The article grew out of a five-year study supported by a $2.2 million grant from the National Science Foundation and the National Institutes of Health through the agencies' joint Ecology of Infectious Diseases Program. In addition to Kuris, principal investigators include Kevin Lafferty, a marine ecologist with the United States Geological Survey; and Andrew Dobson, a professor of ecology and evolutionary biology at Princeton University. Other important collaborators included Leopoldina Aguirre-Macedo, of the Centro de Investigación y Estudios Avanzados Unidad Mérida, and Mark Torchin, a staff scientist with the Smithsonian Tropical Research Institute.

The researchers quantified parasites and free-living organisms in the Carpinteria Salt Marsh and in the Bahia San Quintín and Estero de Punta Banda estuaries in Baja California. Their study included 199 species of free-living animals, 15 species of free-living vascular plants, and 138 species of parasites.

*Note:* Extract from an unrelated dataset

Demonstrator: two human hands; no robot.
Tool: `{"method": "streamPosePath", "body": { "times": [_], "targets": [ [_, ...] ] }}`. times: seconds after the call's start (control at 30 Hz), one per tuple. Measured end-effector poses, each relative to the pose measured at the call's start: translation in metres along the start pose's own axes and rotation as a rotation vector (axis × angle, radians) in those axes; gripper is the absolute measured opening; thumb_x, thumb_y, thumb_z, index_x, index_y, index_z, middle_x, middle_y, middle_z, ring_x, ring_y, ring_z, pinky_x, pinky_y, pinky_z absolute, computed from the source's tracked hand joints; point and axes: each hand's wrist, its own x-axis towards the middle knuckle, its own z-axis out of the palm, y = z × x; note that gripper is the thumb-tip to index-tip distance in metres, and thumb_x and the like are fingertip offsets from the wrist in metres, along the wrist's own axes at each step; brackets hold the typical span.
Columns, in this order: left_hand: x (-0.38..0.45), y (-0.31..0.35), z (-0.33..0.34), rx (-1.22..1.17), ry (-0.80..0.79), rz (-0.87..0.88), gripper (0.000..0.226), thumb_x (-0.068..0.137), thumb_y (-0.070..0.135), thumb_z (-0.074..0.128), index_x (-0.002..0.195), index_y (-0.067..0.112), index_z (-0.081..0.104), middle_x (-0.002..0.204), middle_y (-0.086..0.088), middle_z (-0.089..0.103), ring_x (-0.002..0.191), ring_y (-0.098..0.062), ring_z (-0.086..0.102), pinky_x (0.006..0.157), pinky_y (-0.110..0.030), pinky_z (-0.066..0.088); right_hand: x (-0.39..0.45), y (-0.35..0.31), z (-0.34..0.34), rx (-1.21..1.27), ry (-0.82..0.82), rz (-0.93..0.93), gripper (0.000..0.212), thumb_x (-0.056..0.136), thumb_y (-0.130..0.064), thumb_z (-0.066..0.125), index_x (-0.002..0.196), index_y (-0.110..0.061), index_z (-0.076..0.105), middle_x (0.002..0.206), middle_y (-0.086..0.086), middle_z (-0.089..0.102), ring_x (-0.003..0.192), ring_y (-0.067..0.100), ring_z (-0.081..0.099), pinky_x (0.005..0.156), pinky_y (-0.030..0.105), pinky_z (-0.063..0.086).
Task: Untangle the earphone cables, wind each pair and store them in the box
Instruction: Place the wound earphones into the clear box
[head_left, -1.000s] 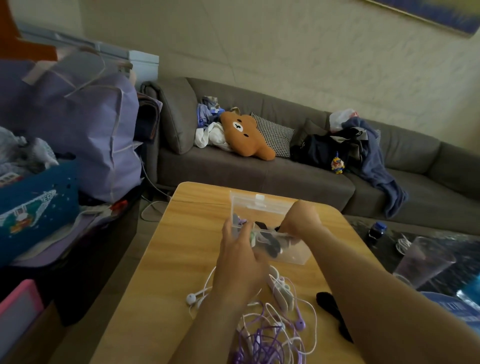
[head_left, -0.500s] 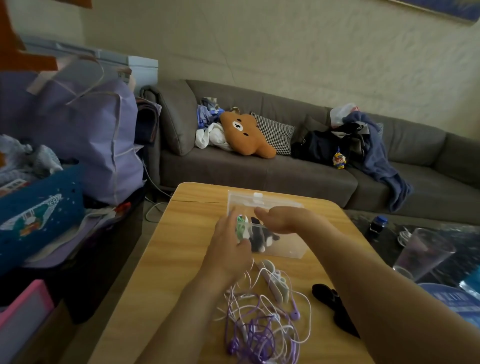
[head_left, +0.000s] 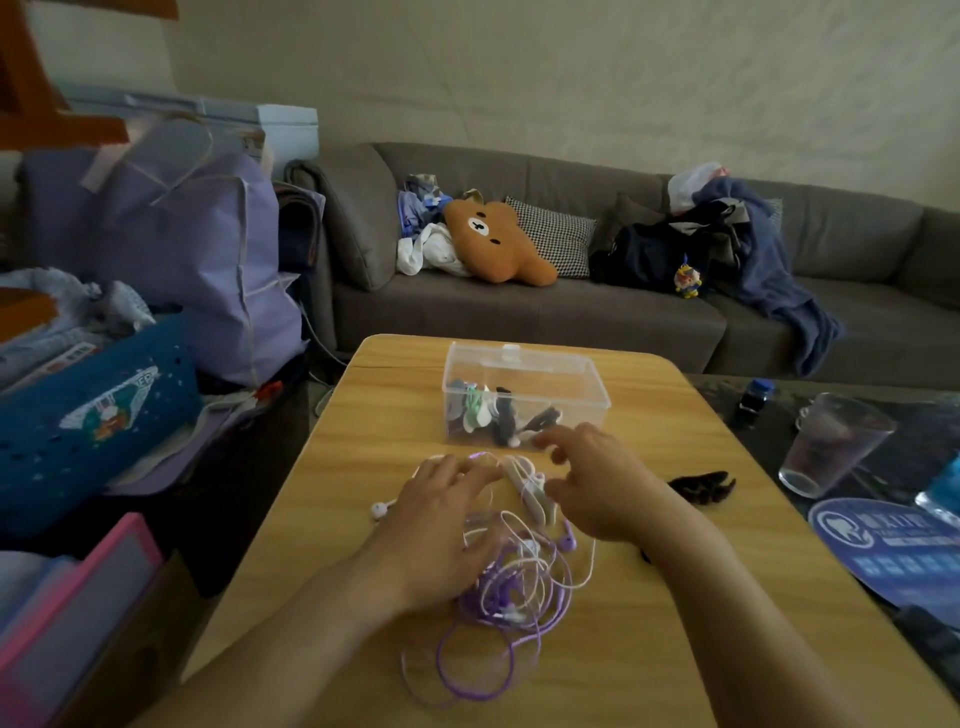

"The reason we wanted to complete this study is because a lot of work we've done has suggested that parasites are important in ecosystems. But no one's actually looked at them as a group throughout an ecosystem," said Lafferty. "Also, no one's considered parasites from the perspective of how much they weigh because it's always been assumed they weigh almost nothing. Now we know that's not true.

"For example, in an estuary there are more kilograms of trematode worms - parasites - than kilograms of birds," he noted. "If you could see the trematodes with binoculars, you might not bother bird watching."

Said Hechinger: "No one debates whether it's important for ensuring human welfare to understand how ecosystems work. How can we possibly understand something without accounting for its major parts? Because our findings indicate that parasites control a massive amount of biomass, it would seem future research can't ignore them."

According to Kuris, understanding the enormity of parasite biomass and the burden it places on available hosts could lead to new strategies in the management of infectious diseases. Treatment protocols might put greater emphasis on enhancing the host's ability to defend itself against parasitic disease and slow the rate of energy uptake by the parasites and pathogens.